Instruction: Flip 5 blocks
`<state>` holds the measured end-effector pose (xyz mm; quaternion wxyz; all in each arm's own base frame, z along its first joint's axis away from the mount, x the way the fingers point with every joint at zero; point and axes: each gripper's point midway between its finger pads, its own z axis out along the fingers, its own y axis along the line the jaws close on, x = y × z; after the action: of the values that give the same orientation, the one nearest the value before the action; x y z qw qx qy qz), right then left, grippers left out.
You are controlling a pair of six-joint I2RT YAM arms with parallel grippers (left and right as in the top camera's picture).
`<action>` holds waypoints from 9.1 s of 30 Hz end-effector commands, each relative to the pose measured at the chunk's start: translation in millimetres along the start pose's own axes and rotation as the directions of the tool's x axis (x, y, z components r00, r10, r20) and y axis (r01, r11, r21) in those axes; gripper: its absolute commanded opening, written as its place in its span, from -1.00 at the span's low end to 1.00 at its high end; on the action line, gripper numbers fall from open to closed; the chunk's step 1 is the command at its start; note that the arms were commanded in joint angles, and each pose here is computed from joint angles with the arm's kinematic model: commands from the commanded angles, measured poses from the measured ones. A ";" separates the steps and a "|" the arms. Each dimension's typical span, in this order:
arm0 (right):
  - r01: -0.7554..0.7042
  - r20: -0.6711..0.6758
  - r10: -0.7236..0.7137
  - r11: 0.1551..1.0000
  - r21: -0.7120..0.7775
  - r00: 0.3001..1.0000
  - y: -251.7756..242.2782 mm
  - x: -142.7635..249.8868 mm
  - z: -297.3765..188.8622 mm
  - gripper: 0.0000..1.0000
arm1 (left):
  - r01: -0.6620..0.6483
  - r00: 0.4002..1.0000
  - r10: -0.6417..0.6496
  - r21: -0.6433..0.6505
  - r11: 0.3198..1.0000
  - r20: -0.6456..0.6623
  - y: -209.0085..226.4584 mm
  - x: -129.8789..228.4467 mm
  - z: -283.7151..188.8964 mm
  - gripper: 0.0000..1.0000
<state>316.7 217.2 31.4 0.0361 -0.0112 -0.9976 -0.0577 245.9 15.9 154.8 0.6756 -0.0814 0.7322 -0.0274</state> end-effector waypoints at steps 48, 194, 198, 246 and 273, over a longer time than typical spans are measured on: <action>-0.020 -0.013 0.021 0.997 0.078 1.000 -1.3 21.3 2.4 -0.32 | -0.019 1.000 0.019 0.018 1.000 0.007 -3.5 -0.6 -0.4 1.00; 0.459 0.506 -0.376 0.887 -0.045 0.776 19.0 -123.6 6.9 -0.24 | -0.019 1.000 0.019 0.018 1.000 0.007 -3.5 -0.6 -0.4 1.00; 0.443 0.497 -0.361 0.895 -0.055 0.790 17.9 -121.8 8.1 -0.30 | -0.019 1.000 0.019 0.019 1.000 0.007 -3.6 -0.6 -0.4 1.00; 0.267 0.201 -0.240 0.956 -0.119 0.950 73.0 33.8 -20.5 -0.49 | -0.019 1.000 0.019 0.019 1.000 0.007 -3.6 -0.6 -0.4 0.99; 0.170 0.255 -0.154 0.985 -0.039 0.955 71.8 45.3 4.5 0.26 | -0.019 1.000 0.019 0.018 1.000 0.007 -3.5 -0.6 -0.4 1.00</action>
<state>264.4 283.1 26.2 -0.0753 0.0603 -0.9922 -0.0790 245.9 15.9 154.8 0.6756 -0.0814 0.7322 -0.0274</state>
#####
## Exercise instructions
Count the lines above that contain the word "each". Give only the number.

## Answer for the task
2